Activity: Span requested from the data below: the line with "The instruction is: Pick" through the line with "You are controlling", both included. Give only these lines again, exactly, and leave every picture out.
--- START ---
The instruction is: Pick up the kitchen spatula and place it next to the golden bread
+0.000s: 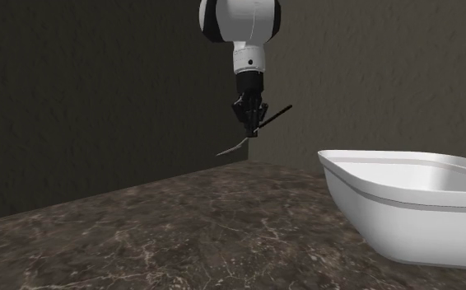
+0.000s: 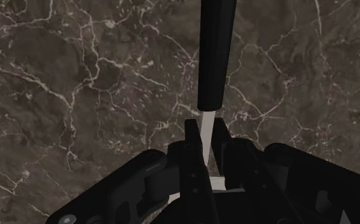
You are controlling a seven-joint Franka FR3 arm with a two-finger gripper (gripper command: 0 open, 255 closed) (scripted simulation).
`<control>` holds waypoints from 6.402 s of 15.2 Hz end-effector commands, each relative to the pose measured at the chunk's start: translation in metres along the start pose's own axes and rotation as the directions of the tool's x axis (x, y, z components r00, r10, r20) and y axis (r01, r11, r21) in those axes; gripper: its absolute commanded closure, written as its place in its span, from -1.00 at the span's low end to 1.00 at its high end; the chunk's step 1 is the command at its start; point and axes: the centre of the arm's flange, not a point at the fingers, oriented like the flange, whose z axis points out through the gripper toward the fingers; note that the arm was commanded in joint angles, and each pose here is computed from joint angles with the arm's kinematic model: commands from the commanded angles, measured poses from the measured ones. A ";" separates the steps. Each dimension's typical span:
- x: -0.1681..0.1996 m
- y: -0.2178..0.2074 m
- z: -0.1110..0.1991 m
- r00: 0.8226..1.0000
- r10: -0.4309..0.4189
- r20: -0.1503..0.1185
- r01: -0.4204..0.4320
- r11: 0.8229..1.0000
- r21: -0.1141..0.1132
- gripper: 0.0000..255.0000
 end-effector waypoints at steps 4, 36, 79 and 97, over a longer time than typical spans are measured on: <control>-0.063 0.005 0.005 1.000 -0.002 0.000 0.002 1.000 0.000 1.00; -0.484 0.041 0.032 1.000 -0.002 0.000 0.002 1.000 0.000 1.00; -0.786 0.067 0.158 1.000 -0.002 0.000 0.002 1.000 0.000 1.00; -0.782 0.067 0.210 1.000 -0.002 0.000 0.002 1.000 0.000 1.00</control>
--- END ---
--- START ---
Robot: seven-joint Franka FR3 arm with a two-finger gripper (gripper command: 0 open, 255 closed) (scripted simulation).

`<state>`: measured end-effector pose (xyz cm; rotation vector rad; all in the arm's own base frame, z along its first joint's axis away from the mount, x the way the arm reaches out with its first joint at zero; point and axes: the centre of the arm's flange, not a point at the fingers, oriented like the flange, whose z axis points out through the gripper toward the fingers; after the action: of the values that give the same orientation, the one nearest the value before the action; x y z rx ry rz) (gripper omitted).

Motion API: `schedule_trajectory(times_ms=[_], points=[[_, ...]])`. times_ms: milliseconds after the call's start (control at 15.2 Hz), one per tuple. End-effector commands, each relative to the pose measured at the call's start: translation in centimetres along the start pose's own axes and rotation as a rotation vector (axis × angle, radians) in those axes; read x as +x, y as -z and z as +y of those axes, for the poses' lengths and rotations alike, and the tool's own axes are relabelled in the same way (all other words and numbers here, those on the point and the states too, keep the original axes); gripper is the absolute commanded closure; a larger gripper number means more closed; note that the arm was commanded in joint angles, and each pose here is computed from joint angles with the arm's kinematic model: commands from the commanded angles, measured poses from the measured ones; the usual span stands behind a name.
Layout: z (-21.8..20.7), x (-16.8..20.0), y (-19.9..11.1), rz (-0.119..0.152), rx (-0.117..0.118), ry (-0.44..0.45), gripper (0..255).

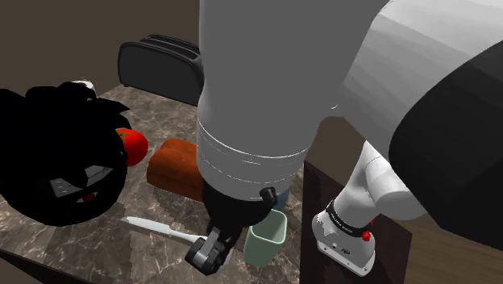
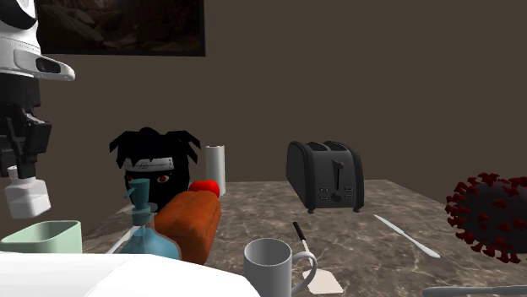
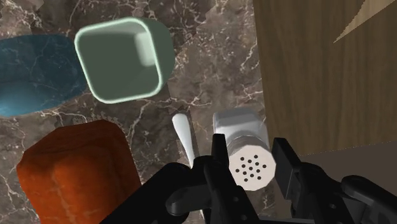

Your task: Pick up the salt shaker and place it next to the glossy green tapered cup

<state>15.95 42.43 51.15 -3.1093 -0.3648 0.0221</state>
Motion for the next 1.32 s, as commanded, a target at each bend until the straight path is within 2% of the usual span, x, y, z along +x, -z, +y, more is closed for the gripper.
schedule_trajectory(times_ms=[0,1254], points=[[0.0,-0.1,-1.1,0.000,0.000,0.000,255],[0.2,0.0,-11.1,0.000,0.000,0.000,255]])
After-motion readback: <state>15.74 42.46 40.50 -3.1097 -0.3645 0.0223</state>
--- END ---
Answer space:
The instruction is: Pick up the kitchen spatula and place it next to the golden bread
+0.000s: 
+0.000s: 
You are controlling a seven-joint Franka FR3 arm with a two-finger gripper (gripper command: 0 open, 255 closed) (scripted simulation).

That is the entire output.